WHAT THE TASK ASKS: Below are records; reproduce exactly the lines from the one that has "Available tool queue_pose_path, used" through the one that has "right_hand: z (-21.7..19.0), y", ends included, and nothing more.

-- EXCERPTED RECORDS follows --

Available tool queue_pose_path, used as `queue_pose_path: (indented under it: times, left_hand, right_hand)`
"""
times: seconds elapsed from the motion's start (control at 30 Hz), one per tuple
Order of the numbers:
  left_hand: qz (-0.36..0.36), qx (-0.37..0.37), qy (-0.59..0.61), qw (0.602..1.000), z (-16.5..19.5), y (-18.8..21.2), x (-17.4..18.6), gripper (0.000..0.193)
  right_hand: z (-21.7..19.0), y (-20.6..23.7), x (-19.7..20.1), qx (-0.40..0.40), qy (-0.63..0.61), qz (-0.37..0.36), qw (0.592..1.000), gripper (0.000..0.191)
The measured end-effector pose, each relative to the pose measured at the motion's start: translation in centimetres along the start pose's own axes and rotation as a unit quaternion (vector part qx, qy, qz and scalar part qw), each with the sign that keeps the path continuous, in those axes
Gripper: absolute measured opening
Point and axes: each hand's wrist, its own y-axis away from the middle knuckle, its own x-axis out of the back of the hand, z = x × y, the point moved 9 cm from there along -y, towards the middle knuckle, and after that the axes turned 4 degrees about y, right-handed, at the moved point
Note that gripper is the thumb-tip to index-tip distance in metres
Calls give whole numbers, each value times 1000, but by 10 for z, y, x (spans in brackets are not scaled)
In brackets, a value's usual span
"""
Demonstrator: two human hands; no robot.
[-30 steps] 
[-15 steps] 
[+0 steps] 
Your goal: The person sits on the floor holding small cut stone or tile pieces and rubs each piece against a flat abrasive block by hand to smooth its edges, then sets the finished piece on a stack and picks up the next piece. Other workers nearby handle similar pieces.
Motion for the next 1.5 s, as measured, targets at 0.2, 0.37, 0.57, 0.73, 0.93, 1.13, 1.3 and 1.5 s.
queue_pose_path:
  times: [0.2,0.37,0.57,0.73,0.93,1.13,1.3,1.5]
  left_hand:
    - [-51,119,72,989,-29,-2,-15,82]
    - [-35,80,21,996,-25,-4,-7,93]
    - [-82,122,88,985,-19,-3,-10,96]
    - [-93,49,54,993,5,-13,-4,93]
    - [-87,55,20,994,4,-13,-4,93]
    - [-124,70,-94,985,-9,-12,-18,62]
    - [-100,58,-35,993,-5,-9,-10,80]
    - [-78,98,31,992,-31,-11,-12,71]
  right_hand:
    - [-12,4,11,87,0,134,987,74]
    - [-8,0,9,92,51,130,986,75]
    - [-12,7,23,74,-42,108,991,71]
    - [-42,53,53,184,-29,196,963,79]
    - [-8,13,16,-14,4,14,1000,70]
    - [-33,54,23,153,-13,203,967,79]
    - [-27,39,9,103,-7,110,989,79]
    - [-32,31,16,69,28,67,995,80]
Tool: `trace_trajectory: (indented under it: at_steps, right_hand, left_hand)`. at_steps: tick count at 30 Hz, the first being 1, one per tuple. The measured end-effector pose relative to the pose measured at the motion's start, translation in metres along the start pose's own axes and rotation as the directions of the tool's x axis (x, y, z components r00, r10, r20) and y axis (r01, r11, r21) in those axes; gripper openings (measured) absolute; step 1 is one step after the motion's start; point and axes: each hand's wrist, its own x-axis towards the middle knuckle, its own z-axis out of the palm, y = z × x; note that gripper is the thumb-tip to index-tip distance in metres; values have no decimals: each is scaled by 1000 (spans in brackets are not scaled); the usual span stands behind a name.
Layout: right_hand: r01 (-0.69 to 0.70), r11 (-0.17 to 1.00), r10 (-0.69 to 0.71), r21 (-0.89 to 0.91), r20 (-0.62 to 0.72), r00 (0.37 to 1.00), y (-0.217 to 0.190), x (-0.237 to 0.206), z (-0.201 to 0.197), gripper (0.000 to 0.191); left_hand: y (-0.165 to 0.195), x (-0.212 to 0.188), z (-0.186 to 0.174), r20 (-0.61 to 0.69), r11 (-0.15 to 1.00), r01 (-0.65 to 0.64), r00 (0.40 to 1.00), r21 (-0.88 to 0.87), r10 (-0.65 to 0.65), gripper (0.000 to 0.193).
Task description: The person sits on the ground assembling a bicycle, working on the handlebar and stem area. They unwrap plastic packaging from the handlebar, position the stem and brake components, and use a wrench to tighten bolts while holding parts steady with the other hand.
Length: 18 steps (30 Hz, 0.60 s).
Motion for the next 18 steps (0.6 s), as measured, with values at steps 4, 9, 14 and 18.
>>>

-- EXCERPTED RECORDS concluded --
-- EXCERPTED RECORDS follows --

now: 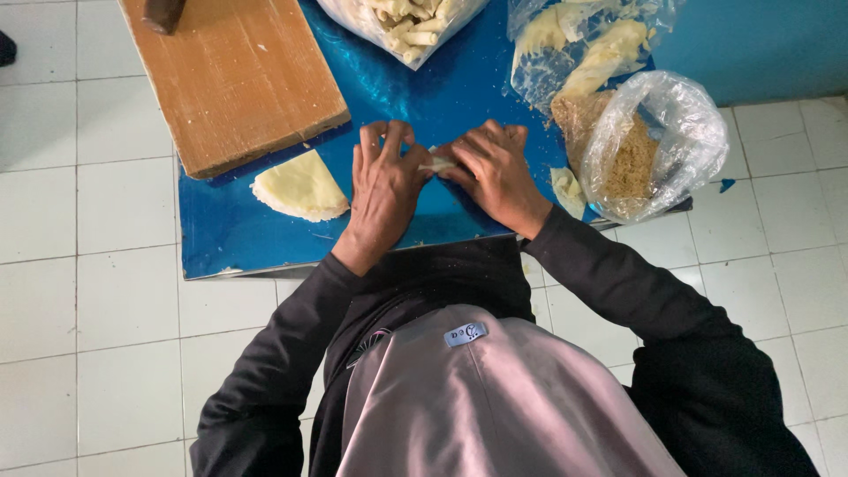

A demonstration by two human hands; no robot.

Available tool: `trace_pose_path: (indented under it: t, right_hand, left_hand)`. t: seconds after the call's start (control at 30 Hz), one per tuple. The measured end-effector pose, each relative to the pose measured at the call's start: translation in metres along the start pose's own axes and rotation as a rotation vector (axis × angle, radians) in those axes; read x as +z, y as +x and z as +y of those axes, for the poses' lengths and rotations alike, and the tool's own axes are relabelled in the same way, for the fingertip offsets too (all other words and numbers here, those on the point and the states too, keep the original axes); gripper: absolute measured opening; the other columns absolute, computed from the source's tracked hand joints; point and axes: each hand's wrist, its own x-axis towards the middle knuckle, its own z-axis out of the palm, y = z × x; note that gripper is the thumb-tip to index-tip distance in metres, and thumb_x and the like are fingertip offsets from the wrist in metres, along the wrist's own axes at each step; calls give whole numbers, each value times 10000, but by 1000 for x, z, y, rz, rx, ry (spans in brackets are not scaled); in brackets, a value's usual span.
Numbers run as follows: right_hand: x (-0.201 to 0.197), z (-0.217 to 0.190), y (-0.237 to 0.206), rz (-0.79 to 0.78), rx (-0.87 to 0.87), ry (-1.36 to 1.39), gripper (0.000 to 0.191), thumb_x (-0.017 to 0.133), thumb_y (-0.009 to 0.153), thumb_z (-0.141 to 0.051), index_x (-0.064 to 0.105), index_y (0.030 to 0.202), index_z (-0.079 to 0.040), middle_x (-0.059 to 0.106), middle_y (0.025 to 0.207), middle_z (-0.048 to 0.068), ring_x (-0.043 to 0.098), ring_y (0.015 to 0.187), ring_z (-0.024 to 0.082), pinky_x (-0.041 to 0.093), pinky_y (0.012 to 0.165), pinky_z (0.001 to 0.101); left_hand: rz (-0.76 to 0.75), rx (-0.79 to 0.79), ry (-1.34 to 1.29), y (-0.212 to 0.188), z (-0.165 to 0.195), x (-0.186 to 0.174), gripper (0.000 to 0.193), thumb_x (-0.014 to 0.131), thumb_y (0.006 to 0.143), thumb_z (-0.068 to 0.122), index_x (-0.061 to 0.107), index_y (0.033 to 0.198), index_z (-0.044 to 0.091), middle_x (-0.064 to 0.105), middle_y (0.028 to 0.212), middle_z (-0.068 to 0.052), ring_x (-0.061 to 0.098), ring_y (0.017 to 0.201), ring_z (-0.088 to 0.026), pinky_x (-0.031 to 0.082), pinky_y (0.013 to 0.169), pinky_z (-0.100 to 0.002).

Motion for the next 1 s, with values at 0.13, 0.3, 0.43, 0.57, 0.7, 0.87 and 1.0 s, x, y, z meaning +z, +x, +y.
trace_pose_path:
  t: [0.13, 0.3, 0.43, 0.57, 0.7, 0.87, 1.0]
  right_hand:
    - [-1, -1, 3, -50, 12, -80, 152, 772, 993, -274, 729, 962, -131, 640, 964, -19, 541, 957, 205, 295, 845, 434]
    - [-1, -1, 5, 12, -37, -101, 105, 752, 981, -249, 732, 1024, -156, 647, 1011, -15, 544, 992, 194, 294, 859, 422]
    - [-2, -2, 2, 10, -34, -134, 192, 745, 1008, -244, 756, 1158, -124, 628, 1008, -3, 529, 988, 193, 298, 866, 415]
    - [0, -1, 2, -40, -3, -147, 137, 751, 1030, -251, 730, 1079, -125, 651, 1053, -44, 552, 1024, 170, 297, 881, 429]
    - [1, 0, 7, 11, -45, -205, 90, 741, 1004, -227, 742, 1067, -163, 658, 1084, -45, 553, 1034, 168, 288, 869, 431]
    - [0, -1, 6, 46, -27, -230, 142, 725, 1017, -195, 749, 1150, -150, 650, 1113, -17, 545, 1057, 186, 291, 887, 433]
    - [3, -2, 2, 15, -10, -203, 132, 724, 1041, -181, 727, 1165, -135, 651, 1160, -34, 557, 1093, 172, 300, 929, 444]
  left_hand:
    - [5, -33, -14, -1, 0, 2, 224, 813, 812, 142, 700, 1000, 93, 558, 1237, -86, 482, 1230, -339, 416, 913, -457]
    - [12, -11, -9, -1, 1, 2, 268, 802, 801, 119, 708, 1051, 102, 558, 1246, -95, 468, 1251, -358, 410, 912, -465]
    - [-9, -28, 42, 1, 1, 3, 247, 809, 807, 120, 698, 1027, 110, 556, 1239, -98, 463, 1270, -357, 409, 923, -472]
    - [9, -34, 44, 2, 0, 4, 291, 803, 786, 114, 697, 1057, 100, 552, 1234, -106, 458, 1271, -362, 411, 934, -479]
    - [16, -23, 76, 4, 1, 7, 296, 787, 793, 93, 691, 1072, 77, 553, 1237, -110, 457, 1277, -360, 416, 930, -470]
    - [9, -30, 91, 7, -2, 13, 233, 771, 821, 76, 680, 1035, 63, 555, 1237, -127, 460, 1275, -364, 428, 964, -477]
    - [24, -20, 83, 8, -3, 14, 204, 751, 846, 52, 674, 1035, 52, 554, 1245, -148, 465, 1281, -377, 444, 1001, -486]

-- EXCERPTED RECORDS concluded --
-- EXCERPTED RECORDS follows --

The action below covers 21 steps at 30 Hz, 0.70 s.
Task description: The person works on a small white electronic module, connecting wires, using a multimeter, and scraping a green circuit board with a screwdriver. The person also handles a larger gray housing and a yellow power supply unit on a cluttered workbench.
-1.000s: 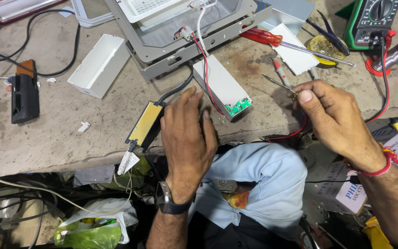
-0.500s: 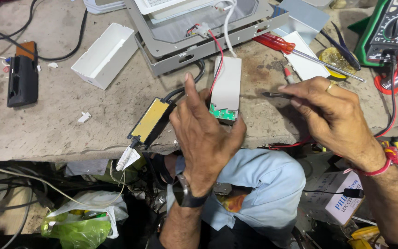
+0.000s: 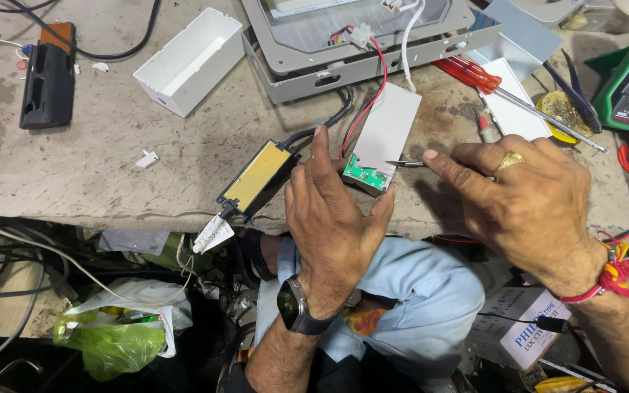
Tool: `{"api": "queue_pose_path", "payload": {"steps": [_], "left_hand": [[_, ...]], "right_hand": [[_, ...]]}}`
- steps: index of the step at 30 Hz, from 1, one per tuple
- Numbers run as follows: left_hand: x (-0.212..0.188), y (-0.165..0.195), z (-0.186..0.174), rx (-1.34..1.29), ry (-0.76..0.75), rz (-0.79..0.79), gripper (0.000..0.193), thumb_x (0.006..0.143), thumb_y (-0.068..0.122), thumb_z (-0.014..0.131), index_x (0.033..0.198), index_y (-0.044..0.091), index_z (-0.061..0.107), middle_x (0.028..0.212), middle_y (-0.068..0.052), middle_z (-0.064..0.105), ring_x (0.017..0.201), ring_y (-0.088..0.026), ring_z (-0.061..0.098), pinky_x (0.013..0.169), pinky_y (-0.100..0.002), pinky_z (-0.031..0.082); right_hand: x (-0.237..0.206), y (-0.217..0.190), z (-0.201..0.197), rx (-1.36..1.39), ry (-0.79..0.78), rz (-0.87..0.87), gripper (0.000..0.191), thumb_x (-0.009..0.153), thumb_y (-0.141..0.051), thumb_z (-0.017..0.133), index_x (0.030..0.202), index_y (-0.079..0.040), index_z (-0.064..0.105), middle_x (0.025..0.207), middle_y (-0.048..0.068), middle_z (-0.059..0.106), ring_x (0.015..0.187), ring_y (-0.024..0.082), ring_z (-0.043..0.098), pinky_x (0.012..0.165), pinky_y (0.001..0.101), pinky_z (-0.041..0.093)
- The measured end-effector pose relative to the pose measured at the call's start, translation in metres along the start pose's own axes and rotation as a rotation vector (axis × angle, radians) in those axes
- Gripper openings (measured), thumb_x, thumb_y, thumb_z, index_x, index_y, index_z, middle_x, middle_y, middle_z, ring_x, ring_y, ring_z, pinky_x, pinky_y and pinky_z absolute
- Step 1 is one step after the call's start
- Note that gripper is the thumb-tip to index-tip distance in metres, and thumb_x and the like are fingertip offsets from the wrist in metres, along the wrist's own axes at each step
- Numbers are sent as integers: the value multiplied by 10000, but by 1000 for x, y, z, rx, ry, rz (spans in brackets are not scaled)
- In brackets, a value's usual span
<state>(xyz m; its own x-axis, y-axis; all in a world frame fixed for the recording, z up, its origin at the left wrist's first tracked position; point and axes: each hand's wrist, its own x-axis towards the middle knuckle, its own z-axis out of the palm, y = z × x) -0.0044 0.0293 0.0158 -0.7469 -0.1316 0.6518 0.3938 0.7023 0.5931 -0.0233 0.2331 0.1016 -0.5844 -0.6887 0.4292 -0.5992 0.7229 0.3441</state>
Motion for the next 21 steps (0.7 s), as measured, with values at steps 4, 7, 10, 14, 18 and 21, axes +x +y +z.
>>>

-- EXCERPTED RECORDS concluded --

EXERCISE RESULT:
Available tool queue_pose_path, used as `queue_pose_path: (indented under it: times, left_hand, right_hand)`
"""
times: seconds elapsed from the motion's start (control at 30 Hz), one per tuple
Order of the numbers:
  left_hand: qz (-0.36..0.36), qx (-0.37..0.37), qy (-0.59..0.61), qw (0.602..1.000), z (-16.5..19.5), y (-18.8..21.2), x (-17.4..18.6), gripper (0.000..0.193)
  right_hand: z (-21.7..19.0), y (-20.6..23.7), x (-19.7..20.1), qx (-0.40..0.40), qy (-0.63..0.61), qz (-0.37..0.36), qw (0.592..1.000), gripper (0.000..0.191)

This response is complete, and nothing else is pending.